» **YOUR ASSIGNMENT**:
Read the data below line by line and state how many lines hold "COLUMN". Nothing else belongs in the answer.

» **DATA BLOCK**:
-------

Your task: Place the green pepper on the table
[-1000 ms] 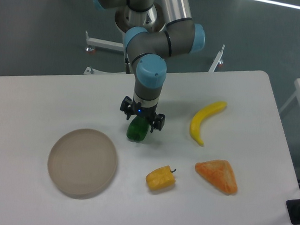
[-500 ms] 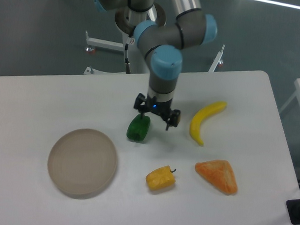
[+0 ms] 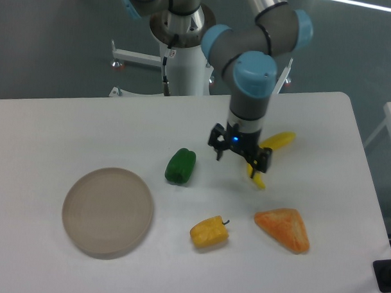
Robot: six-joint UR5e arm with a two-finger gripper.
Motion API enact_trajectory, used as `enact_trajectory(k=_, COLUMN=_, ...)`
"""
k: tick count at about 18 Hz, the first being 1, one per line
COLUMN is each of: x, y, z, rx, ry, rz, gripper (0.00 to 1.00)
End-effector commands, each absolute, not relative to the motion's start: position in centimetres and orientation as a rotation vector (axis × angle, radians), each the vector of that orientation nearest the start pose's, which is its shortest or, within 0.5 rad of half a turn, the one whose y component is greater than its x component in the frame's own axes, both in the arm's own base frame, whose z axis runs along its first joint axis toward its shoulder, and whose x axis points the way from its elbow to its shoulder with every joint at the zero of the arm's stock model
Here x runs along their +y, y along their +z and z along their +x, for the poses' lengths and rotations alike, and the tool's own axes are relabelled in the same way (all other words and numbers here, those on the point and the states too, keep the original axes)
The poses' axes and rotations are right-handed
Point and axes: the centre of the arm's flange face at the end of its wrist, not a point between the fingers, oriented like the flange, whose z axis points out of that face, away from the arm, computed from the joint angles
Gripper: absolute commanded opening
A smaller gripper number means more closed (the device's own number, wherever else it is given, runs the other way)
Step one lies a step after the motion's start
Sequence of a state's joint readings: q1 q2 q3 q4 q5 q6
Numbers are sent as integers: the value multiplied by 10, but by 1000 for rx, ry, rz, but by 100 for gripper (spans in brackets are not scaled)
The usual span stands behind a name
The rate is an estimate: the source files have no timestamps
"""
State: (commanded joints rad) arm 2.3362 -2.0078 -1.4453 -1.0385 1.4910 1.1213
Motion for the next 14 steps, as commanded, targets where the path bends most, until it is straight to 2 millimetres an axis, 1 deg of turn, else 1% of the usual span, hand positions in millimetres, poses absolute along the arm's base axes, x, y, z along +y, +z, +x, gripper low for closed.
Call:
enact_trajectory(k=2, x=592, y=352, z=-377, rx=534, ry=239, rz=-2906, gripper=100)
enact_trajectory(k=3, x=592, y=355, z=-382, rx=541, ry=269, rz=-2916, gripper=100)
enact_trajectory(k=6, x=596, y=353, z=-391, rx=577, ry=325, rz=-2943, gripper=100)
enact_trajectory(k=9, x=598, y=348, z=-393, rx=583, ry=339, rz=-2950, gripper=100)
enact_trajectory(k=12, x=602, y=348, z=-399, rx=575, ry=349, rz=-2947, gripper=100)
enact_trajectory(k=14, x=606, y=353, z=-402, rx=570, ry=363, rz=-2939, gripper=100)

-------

» **RESULT BELOW**:
2